- [The task] Below, find the line containing "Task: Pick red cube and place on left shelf"; from there to the final line, print every line exactly and skip the pictures.

[[ Provided data open ]]

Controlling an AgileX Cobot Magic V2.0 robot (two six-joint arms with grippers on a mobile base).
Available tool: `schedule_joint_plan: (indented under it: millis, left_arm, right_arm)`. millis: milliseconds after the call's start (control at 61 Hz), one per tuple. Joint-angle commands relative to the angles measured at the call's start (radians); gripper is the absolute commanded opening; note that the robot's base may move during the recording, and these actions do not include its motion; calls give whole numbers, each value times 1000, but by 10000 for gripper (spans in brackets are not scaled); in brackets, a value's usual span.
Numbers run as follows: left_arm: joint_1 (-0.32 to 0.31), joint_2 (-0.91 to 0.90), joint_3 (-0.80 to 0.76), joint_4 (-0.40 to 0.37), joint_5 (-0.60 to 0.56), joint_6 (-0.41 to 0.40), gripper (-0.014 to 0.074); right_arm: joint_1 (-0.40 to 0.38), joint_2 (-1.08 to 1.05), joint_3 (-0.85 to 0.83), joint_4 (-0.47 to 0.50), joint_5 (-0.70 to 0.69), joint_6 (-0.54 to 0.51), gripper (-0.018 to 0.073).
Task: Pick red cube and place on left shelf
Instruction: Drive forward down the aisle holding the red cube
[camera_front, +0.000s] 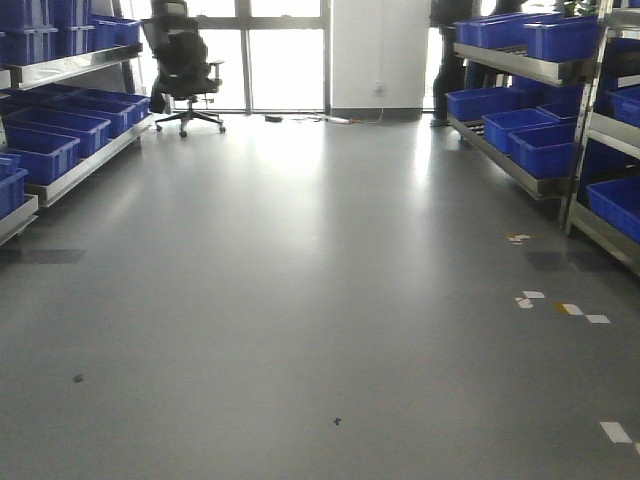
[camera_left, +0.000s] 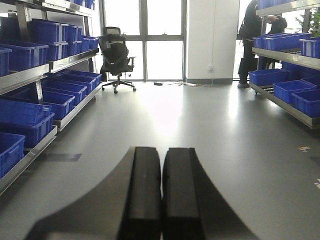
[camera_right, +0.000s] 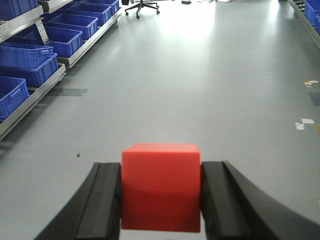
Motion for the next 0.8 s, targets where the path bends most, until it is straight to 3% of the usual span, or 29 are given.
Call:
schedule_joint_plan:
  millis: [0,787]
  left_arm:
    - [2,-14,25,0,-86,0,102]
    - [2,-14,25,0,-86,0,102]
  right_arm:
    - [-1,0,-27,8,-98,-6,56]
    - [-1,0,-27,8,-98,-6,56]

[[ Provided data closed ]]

- [Response to this task]
Task: Pick red cube and place on left shelf
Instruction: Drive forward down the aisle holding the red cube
[camera_front, +0.000s] 
[camera_left, +0.000s] 
[camera_right, +0.000s] 
Motion for the next 0.8 s, targets where the path bends most, until it is straight to 3% of the usual span, or 29 are given.
Call:
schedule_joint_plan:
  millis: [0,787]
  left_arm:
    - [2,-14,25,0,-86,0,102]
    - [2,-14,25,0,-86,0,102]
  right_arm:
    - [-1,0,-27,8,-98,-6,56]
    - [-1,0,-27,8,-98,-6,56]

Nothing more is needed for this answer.